> **WHAT YOU ARE ASKED TO DO**: The full listing should be written out verbatim, and its images should be dropped.

> **MATERIALS PROVIDED**:

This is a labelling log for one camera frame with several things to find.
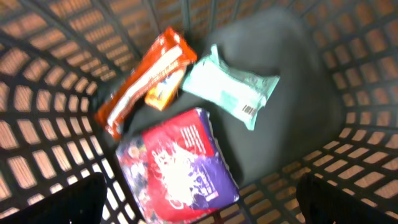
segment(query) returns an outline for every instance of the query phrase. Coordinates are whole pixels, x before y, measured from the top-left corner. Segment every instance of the red package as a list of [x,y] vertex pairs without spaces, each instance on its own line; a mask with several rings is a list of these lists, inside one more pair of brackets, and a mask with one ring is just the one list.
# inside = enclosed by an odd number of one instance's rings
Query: red package
[[197,55],[172,28],[158,36],[141,63],[120,87],[119,91],[95,114],[95,120],[115,140],[121,138],[121,124],[132,111],[135,102],[182,66],[197,60]]

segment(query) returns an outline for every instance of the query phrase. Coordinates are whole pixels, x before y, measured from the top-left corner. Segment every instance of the candy package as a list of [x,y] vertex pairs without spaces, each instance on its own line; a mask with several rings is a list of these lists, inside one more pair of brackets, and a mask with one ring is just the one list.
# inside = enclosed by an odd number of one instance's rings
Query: candy package
[[181,67],[195,62],[197,56],[173,29],[158,36],[141,63],[121,85],[118,92],[95,114],[95,120],[116,140],[135,102],[158,82]]
[[145,103],[162,111],[173,100],[187,67],[184,66],[151,88],[145,96]]
[[190,223],[239,199],[211,132],[208,113],[196,108],[119,145],[119,164],[147,223]]
[[182,83],[182,89],[211,101],[254,130],[257,112],[266,105],[279,76],[260,77],[230,68],[220,59],[217,46],[199,60]]

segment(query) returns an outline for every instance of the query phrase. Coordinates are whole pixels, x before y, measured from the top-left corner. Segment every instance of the square hole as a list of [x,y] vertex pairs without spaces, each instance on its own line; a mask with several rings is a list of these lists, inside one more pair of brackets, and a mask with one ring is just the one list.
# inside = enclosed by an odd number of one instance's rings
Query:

> **FINAL ANSWER**:
This is a labelling log for one camera frame with several things to find.
segment(query) returns an outline for every instance of the query phrase. Coordinates are whole pixels, x before y, measured from the top-left corner. Segment every instance of the red package as a list of [x,y] vertex pairs without spaces, each instance on its own line; a mask with several rings is a list of these lists, inside one more pair of brackets, and a mask with one ring is just the one list.
# inside = enclosed by an odd number of one instance's rings
Query: red package
[[197,55],[172,28],[158,36],[141,63],[120,87],[119,91],[95,114],[95,120],[115,140],[121,138],[121,124],[132,111],[135,102],[182,66],[197,60]]

segment(query) returns an outline for every instance of the query phrase. Coordinates are whole pixels, x before y, measured from the top-left corner. Segment every instance of the candy package as a list of [x,y] vertex pairs without spaces, each instance on its own line; a mask with several rings is a list of these lists, inside one more pair of brackets, and a mask with one ring is just the one list.
# inside = enclosed by an odd number of one instance's rings
Query: candy package
[[181,67],[195,62],[197,56],[173,29],[158,36],[141,63],[121,85],[118,92],[95,114],[95,120],[116,140],[135,102],[158,82]]
[[145,103],[162,111],[173,100],[187,67],[184,66],[151,88],[145,96]]
[[190,223],[239,199],[211,132],[208,113],[196,108],[119,145],[119,164],[147,223]]
[[182,83],[182,89],[211,101],[254,130],[257,112],[266,105],[279,76],[260,77],[230,68],[220,59],[217,46],[199,60]]

segment(query) returns an outline for every instance of the query phrase. Coordinates are whole pixels, x before y, measured from the top-left corner. Segment every instance of the square hole as a list of [x,y] vertex pairs without spaces, each instance on its own line; a mask with several rings is a list of these lists, inside one more pair of brackets, and a mask with one ring is just the one list.
# inside = enclosed by an odd number of one instance's rings
Query:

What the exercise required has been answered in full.